> _Problem_: Only the lines from the top of the data through the one with "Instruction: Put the" are to be written out, each exactly as it stands.

> _Available data_:
------------

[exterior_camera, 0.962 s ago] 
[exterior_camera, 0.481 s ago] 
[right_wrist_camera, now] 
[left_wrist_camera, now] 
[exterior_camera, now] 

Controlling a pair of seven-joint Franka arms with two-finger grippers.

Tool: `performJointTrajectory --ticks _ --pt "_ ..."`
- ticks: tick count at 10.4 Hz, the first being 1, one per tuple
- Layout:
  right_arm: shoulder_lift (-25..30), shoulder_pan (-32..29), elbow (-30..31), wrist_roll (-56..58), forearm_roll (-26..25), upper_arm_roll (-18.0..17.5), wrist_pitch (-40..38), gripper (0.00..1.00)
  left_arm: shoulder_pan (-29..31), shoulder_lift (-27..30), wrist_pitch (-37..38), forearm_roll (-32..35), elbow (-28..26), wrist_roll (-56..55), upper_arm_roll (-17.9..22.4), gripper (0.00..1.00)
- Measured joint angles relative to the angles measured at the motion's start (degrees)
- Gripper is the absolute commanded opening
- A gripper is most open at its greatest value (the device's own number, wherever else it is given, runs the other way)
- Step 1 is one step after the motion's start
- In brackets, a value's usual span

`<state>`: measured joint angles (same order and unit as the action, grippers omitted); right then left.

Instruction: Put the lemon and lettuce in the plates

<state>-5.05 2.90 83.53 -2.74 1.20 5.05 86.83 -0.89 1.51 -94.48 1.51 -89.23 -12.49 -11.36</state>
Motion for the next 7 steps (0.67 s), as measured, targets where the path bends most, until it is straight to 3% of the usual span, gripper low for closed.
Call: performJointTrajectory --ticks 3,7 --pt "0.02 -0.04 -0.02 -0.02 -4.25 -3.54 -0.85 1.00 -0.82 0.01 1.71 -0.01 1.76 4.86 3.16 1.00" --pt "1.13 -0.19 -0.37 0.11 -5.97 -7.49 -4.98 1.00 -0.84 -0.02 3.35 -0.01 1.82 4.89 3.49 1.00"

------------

> _Your response_:
[exterior_camera, 0.962 s ago] 
[exterior_camera, 0.481 s ago] 
[right_wrist_camera, now] 
[left_wrist_camera, now] 
[exterior_camera, now] 

Controlling a pair of seven-joint Franka arms with two-finger grippers.

Tool: `performJointTrajectory --ticks _ --pt "_ ..."`
- ticks: tick count at 10.4 Hz, the first being 1, one per tuple
- Layout:
  right_arm: shoulder_lift (-25..30), shoulder_pan (-32..29), elbow (-30..31), wrist_roll (-56..58), forearm_roll (-26..25), upper_arm_roll (-18.0..17.5), wrist_pitch (-40..38), gripper (0.00..1.00)
  left_arm: shoulder_pan (-29..31), shoulder_lift (-27..30), wrist_pitch (-37..38), forearm_roll (-32..35), elbow (-28..26), wrist_roll (-56..55), upper_arm_roll (-17.9..22.4), gripper (0.00..1.00)
- Measured joint angles relative to the angles measured at the motion's start (degrees)
- Gripper is the absolute commanded opening
- A gripper is most open at its greatest value (the device's own number, wherever else it is given, runs the other way)
- Step 1 is one step after the motion's start
- In brackets, a value's usual span

`<state>`: measured joint angles (same order and unit as the action, grippers omitted); right then left.

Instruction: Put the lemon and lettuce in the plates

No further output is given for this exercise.